Texas Stadium, along with Schaefer Stadium (1971), Arrowhead Stadium (1972), Rich Stadium (1973), and the Pontiac Silverdome (1975), was part of a new wave of football-only stadiums (all with artificial turf) built following the AFL–NFL merger. More so than its contemporaries, Texas Stadium featured a proliferation of luxury boxes, which provided the team with a large new income source exempt from league revenue sharing.

It hosted its first game on October 24, 1971, a 44–21 victory over the New England Patriots, and became an icon of the Cowboys with their rise in national prominence. The Cowboys entered the season as defending NFC champions and won their first world title in Super Bowl VI in January 1972. The field was surrounded by a blue wall emblazoned with white stars, a design replicated in its successor, AT&T Stadium.

Texas Stadium's field alignment (between the goal posts) was southwest-to-northeast, perpendicular to the Cotton Bowl, which is southeast-to-northwest.

Roof
The most distinctive element of Texas Stadium was its partial roof, the only one in the NFL. The roof was originally supposed to be the first retractable roof in the NFL. However, it was discovered that the structure could not support the additional weight. This resulted in a partial roof that covered most of the stands but not the playing field itself. Cowboys linebacker D. D. Lewis once famously said that "Texas Stadium has a hole in its roof, so God can watch His favorite team play".

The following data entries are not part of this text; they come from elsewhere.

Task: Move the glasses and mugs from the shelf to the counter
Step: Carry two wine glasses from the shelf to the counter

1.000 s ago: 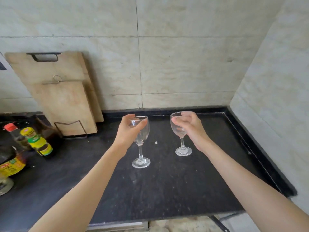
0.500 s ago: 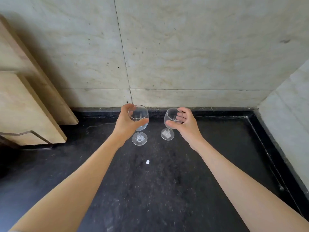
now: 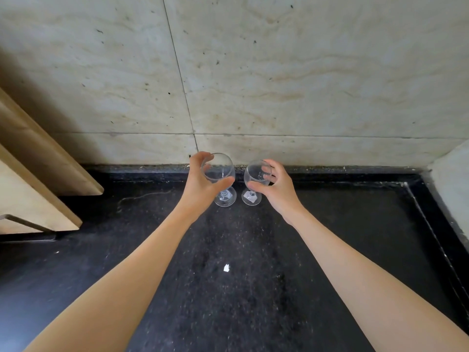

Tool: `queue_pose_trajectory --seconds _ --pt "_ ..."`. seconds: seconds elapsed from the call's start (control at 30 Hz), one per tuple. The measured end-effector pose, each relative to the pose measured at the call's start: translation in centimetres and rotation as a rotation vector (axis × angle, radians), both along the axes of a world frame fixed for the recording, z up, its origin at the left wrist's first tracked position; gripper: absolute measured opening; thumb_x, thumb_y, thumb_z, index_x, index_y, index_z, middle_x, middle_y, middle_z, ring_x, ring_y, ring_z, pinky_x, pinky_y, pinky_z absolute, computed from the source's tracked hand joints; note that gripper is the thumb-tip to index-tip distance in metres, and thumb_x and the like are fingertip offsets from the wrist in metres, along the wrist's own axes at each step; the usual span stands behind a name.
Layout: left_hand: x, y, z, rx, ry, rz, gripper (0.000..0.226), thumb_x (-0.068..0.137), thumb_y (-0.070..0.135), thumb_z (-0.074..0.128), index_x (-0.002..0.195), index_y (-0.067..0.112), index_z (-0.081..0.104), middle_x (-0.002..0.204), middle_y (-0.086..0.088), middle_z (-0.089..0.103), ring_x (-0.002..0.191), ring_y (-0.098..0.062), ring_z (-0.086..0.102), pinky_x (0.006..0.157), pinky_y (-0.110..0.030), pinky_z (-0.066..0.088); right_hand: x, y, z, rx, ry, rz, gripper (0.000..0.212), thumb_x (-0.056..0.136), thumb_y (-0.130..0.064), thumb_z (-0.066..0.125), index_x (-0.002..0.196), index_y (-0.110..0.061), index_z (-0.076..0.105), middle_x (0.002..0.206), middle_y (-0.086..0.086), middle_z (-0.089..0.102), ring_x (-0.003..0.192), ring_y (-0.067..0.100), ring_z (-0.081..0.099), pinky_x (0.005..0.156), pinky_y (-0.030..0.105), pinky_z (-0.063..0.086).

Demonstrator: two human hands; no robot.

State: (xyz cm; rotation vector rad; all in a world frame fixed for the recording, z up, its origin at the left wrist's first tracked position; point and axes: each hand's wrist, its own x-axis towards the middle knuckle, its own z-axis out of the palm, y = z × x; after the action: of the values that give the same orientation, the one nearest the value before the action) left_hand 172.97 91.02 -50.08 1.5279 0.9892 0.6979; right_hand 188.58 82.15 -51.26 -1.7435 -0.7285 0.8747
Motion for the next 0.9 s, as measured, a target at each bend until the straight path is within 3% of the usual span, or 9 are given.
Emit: queue_pose_trajectory --seconds 0.27,0.4,0.57,0.7,0.9 --pt "1.4 0.0 0.6 0.018 0.114 -0.058 0.072 0.078 0.016 0.073 0.135 0.02 0.028 0.145 -0.008 0.03 0.129 -0.016 0.034 0.096 -0.028 0.037 0.1 0.7 -0.7 -0.019 -0.035 0.032 0.072 0.071 -0.021 0.079 0.131 -0.025 0.04 0.139 -0.001 0.046 0.128 0.017 0.043 0.097 0.029 0.037" --pt "1.6 -0.3 1.2 -0.011 0.114 -0.081 0.075 0.079 0.014 0.072 0.137 0.02 0.025 0.147 -0.01 0.027 0.133 -0.017 0.031 0.103 -0.031 0.037 0.0 0.5 -0.3 -0.096 -0.077 0.06 0.091 0.071 -0.025 0.079 0.143 -0.024 0.024 0.151 -0.001 0.032 0.137 0.019 0.033 0.105 0.034 0.032" --pt "0.2 -0.7 3.1 -0.022 0.222 -0.094 0.1 0.076 0.032 0.074 0.148 0.02 0.006 0.157 -0.005 0.012 0.143 -0.02 0.017 0.113 -0.039 0.025 0.1 -1.2 2.6 -0.184 -0.193 0.101 0.091 0.076 -0.038 0.072 0.147 -0.026 0.016 0.157 -0.002 0.02 0.142 0.019 0.022 0.11 0.04 0.026" --pt "-3.0 -0.6 6.9 0.092 0.336 -0.153 0.099 0.078 0.049 0.066 0.149 0.023 0.003 0.158 -0.003 0.005 0.144 -0.021 0.012 0.113 -0.041 0.02 -0.6 -2.9 7.4 -0.21 -0.459 0.211 0.081 0.083 -0.047 0.06 0.147 -0.02 0.017 0.157 0.0 0.017 0.143 0.019 0.019 0.112 0.037 0.021" --pt "-9.6 0.5 16.6 0.692 0.738 -0.168 0.081 0.086 0.063 0.038 0.147 0.034 -0.006 0.159 -0.001 -0.011 0.146 -0.025 -0.012 0.114 -0.056 -0.005 -5.7 -2.9 18.7 -0.163 -1.08 0.267 0.085 0.084 -0.065 0.04 0.148 -0.03 -0.002 0.159 0.0 -0.011 0.146 0.021 -0.009 0.115 0.052 -0.003"
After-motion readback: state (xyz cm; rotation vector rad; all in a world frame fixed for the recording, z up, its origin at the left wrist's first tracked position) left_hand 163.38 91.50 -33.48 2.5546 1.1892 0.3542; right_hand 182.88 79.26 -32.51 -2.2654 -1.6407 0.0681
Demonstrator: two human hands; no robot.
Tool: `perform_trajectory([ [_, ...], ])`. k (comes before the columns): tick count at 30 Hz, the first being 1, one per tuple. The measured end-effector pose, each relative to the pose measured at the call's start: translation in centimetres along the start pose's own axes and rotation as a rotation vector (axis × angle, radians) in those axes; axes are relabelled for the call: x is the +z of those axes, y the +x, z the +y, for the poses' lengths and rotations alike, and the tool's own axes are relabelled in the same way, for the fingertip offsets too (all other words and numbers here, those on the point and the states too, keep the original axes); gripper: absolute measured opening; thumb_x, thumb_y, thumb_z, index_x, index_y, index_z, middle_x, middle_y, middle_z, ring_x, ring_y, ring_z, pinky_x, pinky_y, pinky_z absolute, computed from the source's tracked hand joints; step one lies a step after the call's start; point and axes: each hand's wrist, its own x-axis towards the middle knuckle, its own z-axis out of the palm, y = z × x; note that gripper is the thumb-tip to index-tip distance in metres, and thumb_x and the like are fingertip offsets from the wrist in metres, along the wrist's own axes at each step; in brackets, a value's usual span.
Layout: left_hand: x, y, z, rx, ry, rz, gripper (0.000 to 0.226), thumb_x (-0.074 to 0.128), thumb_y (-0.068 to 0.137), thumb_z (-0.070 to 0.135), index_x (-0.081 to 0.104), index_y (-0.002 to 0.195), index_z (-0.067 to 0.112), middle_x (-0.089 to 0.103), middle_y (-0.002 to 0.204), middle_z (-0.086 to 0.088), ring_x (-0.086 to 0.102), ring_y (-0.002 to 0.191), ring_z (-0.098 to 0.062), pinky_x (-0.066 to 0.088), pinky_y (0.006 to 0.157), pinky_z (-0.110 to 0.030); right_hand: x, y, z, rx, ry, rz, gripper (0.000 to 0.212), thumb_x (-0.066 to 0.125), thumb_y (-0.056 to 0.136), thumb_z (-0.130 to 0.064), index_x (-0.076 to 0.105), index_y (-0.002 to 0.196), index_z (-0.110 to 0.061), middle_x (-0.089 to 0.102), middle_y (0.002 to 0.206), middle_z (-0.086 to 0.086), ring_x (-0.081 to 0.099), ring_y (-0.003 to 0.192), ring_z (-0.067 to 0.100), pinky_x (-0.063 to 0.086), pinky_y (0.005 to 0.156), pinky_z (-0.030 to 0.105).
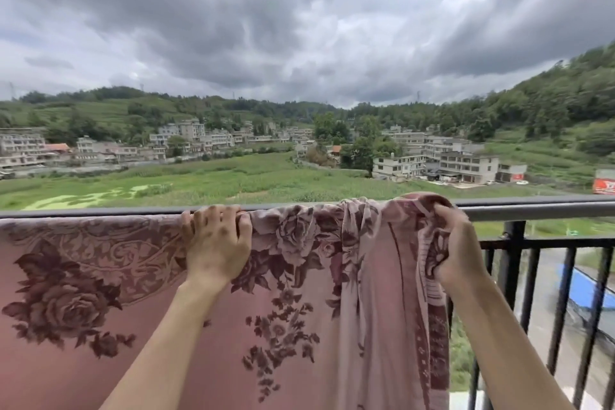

The open roof allowed snow to cover the field in the Thanksgiving Day game against the Miami Dolphins in 1993. The unusual roof also introduced a unique difficulty in televising games, as sunlight would cover part of the field and make it hard for TV cameras to adjust for the changes in light.

The roof was repainted in the summer of 2006 by the city of Irving, the stadium's owners. It was the first time the roof had been repainted since Texas Stadium opened.

Other events

Football

Texas Stadium has hosted five NFC Championship Games. The 1973 Pro Bowl was held at Texas Stadium in front of 47,879 spectators.

The stadium hosted neutral-site college football games and was the home field of the SMU Mustangs for eight seasons, from 1979 through 1986. After the school returned from an NCAA-imposed suspension in 1988, school officials moved games back to the school's on-campus Ownby Stadium to signify a clean start for the football program (since replaced by Gerald J. Ford Stadium in 2000). The 2001 Big 12 Championship Game was held at the site.

In November and December, Texas Stadium was a major venue for high school football. It was not uncommon for there to be high school football tripleheaders at the stadium. Texas Stadium served as a temporary home for two Dallas-area high schools, Plano Senior High School in 1979 after its home stadium was damaged by a prank gone awry, and Highland Park High School while a new stadium on campus was being built.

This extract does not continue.